== WHAT THE EXERCISE ASKS ==
Locate every line in the material below that has the word "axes". Copy each of those lines.

== DATA SHOWN ==
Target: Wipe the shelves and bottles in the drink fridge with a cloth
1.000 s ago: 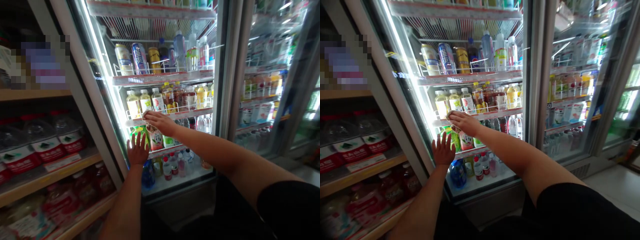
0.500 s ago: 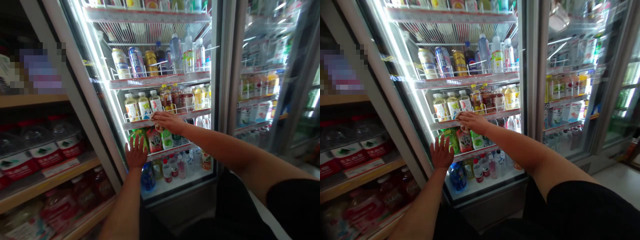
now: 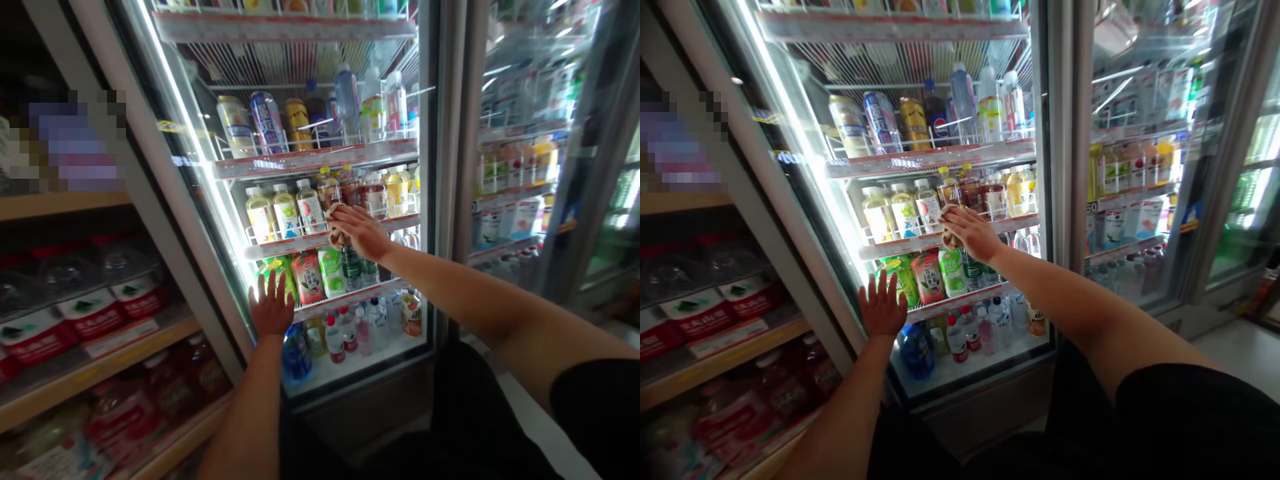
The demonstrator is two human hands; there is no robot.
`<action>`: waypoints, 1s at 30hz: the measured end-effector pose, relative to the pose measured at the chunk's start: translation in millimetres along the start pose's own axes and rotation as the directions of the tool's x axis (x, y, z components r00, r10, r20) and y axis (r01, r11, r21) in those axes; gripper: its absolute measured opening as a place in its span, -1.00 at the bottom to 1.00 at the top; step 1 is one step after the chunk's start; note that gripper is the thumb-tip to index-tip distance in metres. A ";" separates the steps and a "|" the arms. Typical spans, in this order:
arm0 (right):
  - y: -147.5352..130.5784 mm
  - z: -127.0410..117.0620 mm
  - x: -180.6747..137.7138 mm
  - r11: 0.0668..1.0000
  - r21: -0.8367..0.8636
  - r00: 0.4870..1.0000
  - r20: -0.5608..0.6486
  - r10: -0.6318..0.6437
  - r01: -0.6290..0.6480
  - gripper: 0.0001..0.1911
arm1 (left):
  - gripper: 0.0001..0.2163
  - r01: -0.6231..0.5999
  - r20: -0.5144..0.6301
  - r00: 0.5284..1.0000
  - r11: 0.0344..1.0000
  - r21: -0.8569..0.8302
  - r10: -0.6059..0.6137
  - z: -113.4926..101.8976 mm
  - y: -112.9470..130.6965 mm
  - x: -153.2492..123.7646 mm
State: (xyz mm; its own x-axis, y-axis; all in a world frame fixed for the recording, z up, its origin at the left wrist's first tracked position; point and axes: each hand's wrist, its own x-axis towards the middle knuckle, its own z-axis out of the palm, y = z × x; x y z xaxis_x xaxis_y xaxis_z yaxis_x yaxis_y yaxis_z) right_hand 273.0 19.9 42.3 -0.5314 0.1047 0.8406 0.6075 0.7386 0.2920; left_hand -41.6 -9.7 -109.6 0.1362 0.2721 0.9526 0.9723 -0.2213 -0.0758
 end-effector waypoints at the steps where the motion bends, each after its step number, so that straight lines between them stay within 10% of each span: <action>1: 2.5 -0.3 -2.8 1.000 0.010 1.000 -0.011 0.010 -0.009 -0.53 | -0.43 0.009 0.007 1.000 1.000 -0.011 -0.009 0.5 -0.4 -0.4; 30: 46.2 -33.1 -43.9 0.995 0.053 0.996 0.005 0.085 -0.085 -0.55 | -0.43 0.009 0.001 1.000 1.000 0.017 -0.009 1.6 -1.1 -1.1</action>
State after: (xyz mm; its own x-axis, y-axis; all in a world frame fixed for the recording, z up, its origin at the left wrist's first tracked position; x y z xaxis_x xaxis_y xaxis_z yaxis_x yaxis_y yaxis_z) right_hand 343.9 27.4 34.0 -0.4805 0.1702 0.8603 0.6185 0.7612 0.1948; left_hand -42.5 -8.3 -111.1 0.1273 0.2751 0.9529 0.9767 -0.2024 -0.0721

== SOLUTION TO THIS EXERCISE ==
`<action>`: waypoints, 1s at 30hz: the measured end-effector pose, relative to the pose measured at the chunk's start: translation in millimetres along the start pose's own axes and rotation as the directions of the tool's x axis (x, y, z components r00, r10, r20) and y axis (r01, r11, r21) in those axes; gripper: its absolute measured opening as a place in its span, -1.00 at the bottom to 1.00 at the top; step 1 is one step after the chunk's start; note that gripper is the thumb-tip to index-tip distance in metres. A ";" separates the steps and a "|" the arms. Typical spans, in this order:
State: (xyz mm; its own x-axis, y-axis; all in a world frame fixed for the recording, z up, its origin at the left wrist's first tracked position; point and axes: each hand's wrist, its own x-axis towards the middle knuckle, its own z-axis out of the palm, y = z × x; x y z xaxis_x xaxis_y xaxis_z yaxis_x yaxis_y yaxis_z) right_hand 273.0 19.9 42.3 -0.5314 0.1047 0.8406 0.6075 0.7386 0.2920; left_hand -41.6 -9.7 -109.6 0.1362 0.2721 0.9526 0.9723 -0.2213 -0.0758

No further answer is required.